In today's episode, I reflect on my time in Afghanistan, and some of the lessons I took from writing and revising my Will three times by the age of 25.

I also go into a little detail ... More

your what is up guys, Welcome to today's episode of the live train performed podcast. I'm your host, Sean koba During today's episode. It's going to be a 10-15 minute conversation where I reflect on significant events and circumstances in my life that have shaped the person that I am today. Now. I'm recording this on the 9th of October when this drops, it will be 12 October and the day after being Tuesday is a significant, it's the anniversary of a significant event in my life and that was my four man sniper team being ambushed in Afghanistan. So it's crazy to think that that was coming up to 10 years ago, that that event happened because um those events and that circumstance in that whole day and everything leading up to it still so fresh in my mind and I don't think it's something that will um be leaving my memories very soon. So um in today's episode, I'm going to be talking about a number of things that I faced, including writing and revising my will for the third time.

By the time I was 25, I'm going to be talking about managing expectations and the conversation that our sniper team had before we went to Afghanistan. Um I'm going to be talking about what happened the day that we landed at our combat outpost. I'll talk about a number of other factors that happened throughout that deployment and how that significantly impacted my life moving forward. So let's get started. I deployed in 2010 and it was the third time that I'd been deployed, I went to Iraq in 2007, I went to east timor in 2008, and then deployed to Afghanistan 2010, And This was the third time that I'd written and revised my will by the time I was 25. Um so this is something to ponder and this is something that I think is missed in these current generations is, you know, people just take life for granted and when You're 25 years old and you're writing and revising your will for the third time in your life, it sinks in that, you know, life can be taken away from you and you're being deployed to do a job, You're being deployed to bring stability to a country and provide protection and safety and security to the local populace and you know, to do that, you're heading into danger.

You're putting yourself in harm's way. So, um this has always been, you know, a big point for me, it's a big part of my life, understanding that life can be taken so very quickly and I've had numerous people um you know, pass away be killed in tragic circumstances. Um you know, I've had some of my own mates take their own lives and things like that over the years and it never gets any easier. But this was something that we, as soldiers had to confront, we had to understand that life is short and it could be taken away at any moment. So um I just wanted to touch on that for a moment because when you start thinking about that, I know it's a morbid issue, but I think it's also powerful to understand that you know, life can be taken away at any moment and sometimes you will be putting yourself in danger and in harm's way and to be grateful for the time that you do have and make the most of that time that you do have.

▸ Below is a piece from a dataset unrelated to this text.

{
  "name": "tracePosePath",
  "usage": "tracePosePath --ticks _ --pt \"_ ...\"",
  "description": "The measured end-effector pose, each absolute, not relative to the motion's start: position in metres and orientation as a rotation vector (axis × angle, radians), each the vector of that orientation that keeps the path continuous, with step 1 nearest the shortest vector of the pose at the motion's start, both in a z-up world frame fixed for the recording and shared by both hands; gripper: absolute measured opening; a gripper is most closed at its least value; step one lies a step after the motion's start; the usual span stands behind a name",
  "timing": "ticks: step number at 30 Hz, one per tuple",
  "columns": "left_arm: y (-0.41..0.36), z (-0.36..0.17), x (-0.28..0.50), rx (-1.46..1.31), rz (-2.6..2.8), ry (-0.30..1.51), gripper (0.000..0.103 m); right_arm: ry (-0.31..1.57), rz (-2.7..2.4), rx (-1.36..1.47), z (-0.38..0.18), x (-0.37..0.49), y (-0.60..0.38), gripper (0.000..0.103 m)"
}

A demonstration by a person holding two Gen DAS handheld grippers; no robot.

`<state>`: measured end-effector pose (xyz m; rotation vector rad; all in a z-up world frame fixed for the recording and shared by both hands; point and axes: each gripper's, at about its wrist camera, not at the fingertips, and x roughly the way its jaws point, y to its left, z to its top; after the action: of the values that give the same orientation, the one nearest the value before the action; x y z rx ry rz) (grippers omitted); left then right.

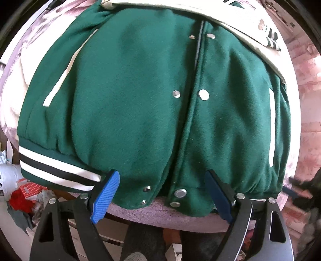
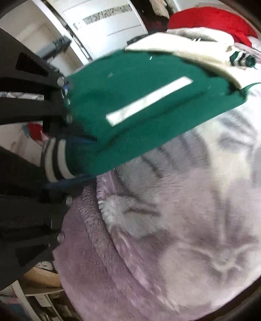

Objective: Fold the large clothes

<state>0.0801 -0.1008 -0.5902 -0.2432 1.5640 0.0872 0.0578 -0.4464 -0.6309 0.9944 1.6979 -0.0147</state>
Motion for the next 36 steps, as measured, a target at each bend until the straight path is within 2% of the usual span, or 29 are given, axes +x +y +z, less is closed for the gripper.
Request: tracePosePath --ticks 4,7,9,11,14,18,19,20,21,26,29,32,35,36 --pt "-0.108 -0.598 0.089 -0.193 0.098 1.585 0.086 1.594 -0.027 1.036 -0.606 0.107 -0.483 0.048" --pt "-0.116 -0.613 0.095 -0.137 0.169 1.608 0.086 1.504 -0.007 1.042 -0.604 0.177 -0.508 0.049" --pt "-0.121 -0.623 0.099 -0.107 0.212 1.624 0.089 1.435 0.017 1.022 -0.604 0.242 -0.522 0.053" --pt "-0.127 -0.627 0.102 -0.092 0.248 1.633 0.09 1.376 0.03 0.99 -0.612 0.3 -0.528 0.059" --pt "-0.132 -0.625 0.109 -0.118 0.305 1.654 0.092 1.341 0.074 1.04 -0.642 0.385 -0.527 0.059" --pt "-0.128 -0.626 0.111 -0.231 0.362 1.687 0.092 1.403 0.172 1.065 -0.683 0.471 -0.505 0.059" --pt "-0.127 -0.628 0.112 -0.259 0.37 1.695 0.092 1.454 0.18 1.064 -0.695 0.49 -0.494 0.058" --pt "-0.125 -0.629 0.113 -0.273 0.375 1.698 0.092 1.472 0.17 1.051 -0.701 0.499 -0.489 0.028" --pt "-0.125 -0.631 0.115 -0.282 0.378 1.7 0.092 1.463 0.168 1.04 -0.706 0.51 -0.483 0.01" --pt "-0.128 -0.63 0.124 -0.298 0.4 1.704 0.092 1.428 0.087 0.656 -0.681 0.526 -0.459 0.006" --pt "-0.126 -0.627 0.122 -0.333 0.41 1.696 0.092 1.474 0.011 0.781 -0.706 0.531 -0.479 0.006" --pt "-0.1 -0.611 0.117 -0.407 0.408 1.651 0.092 1.512 0.048 0.729 -0.693 0.539 -0.47 0.012" --pt "-0.084 -0.581 0.118 -0.471 0.399 1.566 0.092 1.562 0.058 0.712 -0.657 0.53 -0.466 0.017" --pt "-0.078 -0.57 0.118 -0.48 0.403 1.536 0.092 1.567 0.061 0.697 -0.645 0.522 -0.465 0.022"
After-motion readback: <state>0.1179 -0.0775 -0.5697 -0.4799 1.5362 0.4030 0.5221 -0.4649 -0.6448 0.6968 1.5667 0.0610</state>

Um luckily nothing happened to me. Um physically or mentally, I actually came out of that deployment uh quite good and quite strong and a lot of those lessons that I learned on all of those deployments have carried me through the rest of my life and shape the man that I am today. So I'm grateful for all of those moments and I mean some of those moments fucking sucked. Um but you know, it is what it is and I can't change any of that. The only thing that I can change is my perception and how I look at those circumstances and whether or not, you know, I become a victim of them or whether I learned from them, I grow from them and I appreciate the lessons that those circumstances provide. Now that's the other thing I want to talk about managing expectations About three months before we went to Afghanistan. I've spoken about this on a previous podcast, I think it was episode 11, the effect of your 13, the effect of your environment. But basically before we went to Afghanistan, we went and did a two week fairly intensive first aid training.

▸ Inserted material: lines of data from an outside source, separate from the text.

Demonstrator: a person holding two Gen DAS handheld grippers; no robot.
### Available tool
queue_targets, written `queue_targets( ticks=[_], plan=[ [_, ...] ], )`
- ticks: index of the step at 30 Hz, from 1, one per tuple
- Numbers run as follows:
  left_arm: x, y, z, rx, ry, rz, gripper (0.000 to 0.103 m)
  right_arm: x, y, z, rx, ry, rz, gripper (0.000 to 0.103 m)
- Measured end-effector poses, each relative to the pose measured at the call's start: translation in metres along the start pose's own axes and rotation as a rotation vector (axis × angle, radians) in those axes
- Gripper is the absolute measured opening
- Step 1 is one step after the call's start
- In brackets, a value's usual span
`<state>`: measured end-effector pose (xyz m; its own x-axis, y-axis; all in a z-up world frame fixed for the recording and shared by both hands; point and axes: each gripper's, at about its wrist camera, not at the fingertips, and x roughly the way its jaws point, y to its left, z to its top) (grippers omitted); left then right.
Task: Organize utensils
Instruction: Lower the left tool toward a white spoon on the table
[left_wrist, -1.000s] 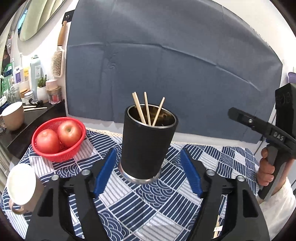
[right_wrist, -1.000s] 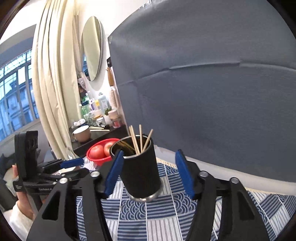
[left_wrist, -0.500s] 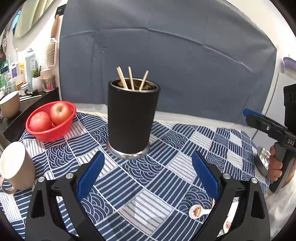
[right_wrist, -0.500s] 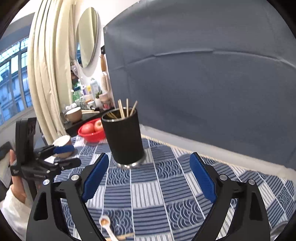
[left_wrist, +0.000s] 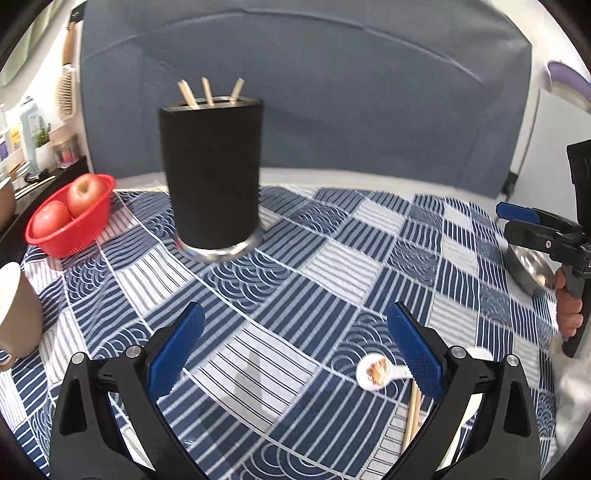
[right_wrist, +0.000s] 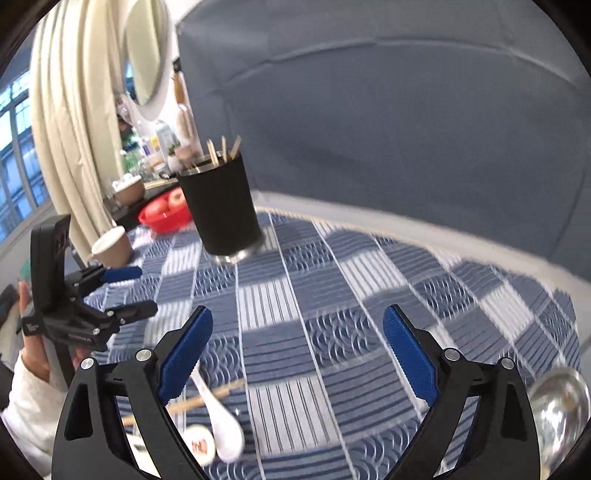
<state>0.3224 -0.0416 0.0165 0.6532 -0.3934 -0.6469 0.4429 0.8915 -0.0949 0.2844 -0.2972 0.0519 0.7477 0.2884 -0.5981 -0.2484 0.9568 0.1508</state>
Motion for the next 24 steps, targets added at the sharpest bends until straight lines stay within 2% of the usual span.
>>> queue_targets(
  ticks=[3, 6, 10, 13, 17, 19, 20, 21, 23, 24],
  plan=[
    [0.005, -0.005, -0.007, 0.023, 0.016, -0.004, 0.097, -0.001, -0.002, -0.016, 0.024, 0.072, -0.040, 0.089],
    [0.008, -0.007, -0.013, 0.024, 0.030, -0.032, 0.097, 0.000, -0.003, -0.033, 0.062, 0.135, -0.042, 0.089],
    [0.013, -0.014, -0.022, 0.057, 0.051, -0.027, 0.097, 0.001, 0.001, -0.051, 0.061, 0.177, -0.048, 0.089],
    [0.016, -0.021, -0.029, 0.105, 0.052, -0.031, 0.097, 0.004, 0.005, -0.064, 0.067, 0.207, -0.024, 0.089],
    [0.012, -0.028, -0.031, 0.136, 0.040, -0.079, 0.097, 0.009, 0.010, -0.076, 0.069, 0.225, 0.014, 0.087],
    [0.016, -0.032, -0.032, 0.158, 0.059, -0.071, 0.097, 0.015, 0.011, -0.080, 0.078, 0.253, 0.050, 0.066],
    [0.017, -0.033, -0.032, 0.165, 0.066, -0.075, 0.097, 0.018, 0.011, -0.081, 0.089, 0.271, 0.078, 0.062],
    [0.018, -0.034, -0.032, 0.169, 0.072, -0.085, 0.097, 0.023, 0.009, -0.083, 0.121, 0.296, 0.133, 0.054],
    [0.020, -0.035, -0.033, 0.168, 0.080, -0.094, 0.097, 0.030, 0.008, -0.086, 0.153, 0.326, 0.175, 0.035],
    [0.020, -0.035, -0.033, 0.169, 0.082, -0.094, 0.097, 0.034, 0.009, -0.088, 0.154, 0.343, 0.191, 0.019]
  ],
)
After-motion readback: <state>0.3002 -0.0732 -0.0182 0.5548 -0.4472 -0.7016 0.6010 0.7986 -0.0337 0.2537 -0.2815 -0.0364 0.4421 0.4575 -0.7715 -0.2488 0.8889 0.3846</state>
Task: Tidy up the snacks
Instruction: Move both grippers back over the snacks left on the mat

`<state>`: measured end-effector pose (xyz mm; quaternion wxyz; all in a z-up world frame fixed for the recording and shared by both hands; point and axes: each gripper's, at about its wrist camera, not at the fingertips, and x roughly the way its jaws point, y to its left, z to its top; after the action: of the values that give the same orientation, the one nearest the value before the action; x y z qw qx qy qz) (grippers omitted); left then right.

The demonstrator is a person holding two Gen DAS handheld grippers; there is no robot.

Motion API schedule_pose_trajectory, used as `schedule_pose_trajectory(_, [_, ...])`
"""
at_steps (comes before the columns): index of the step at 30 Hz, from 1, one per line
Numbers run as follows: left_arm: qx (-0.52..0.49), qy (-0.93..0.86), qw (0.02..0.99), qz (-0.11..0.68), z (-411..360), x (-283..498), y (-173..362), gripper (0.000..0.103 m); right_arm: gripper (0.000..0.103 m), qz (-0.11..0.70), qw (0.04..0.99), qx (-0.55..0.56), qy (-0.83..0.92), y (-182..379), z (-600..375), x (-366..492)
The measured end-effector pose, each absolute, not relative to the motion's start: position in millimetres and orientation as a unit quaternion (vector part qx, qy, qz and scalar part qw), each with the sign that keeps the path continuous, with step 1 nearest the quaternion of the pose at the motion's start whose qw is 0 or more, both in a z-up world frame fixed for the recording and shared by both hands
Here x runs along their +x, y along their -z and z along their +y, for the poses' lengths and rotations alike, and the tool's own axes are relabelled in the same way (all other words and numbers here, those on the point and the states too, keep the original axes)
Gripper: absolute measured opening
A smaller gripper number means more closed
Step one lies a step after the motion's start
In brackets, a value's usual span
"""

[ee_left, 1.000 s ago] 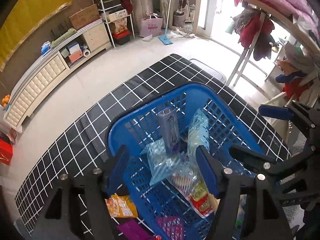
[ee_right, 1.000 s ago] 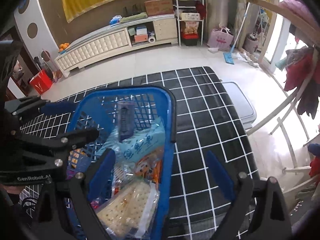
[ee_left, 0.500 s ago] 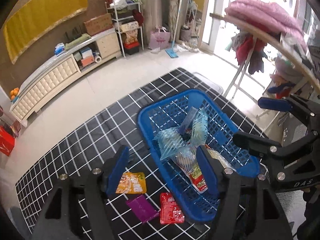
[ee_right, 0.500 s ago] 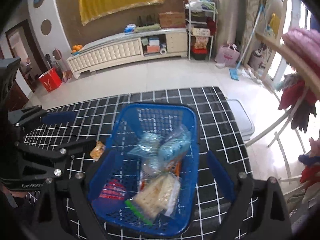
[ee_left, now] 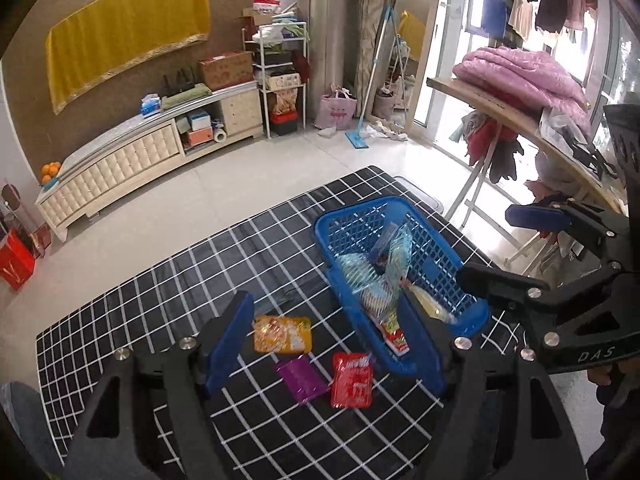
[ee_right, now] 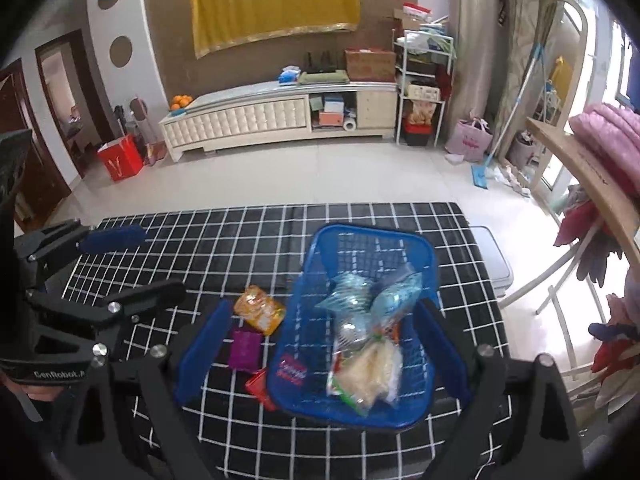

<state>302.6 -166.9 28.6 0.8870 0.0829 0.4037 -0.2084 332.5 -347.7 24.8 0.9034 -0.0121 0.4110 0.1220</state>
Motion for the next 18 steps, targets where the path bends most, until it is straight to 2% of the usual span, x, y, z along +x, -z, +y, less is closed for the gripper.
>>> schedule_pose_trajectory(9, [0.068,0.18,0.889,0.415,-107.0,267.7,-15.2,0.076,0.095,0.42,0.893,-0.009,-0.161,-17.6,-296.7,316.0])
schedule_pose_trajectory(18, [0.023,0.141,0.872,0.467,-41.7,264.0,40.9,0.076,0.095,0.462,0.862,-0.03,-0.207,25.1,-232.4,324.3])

And that training was really realistic and it was, it was probably one of the best training um packages that I did whilst I was in the army. Um but what actually happened whilst we were doing that training was two of the combat engineers that were on the deployment before us were killed and the whole entire team came together on a slower day. Like they paused the exercise, everyone came together and they discussed it and we're only a couple of months out from going to Afghanistan. So, um once that conversation happened, we were informed that those lads were killed. Then my foreman sniper team sat down and had a truthful conversation and we talked about, you know, the fact that we're going overseas, we're going to be doing a job and we knew that we were going to be going to a fucking dodgy area. So we managed our expectations. We talked about the fact that, you know, some of us might not be coming back or if we did come back, we might not be the same again. And that was an honest conversation that had to be had because that conversation then ensure that every action that we talk, every training exercise that we under talk was to the best of our ability and we're always striving to perform better, We're always striving for excellence, We're always striving to improve our skills and our drills knowing that we're going into a dodgy area and shit is going to happen.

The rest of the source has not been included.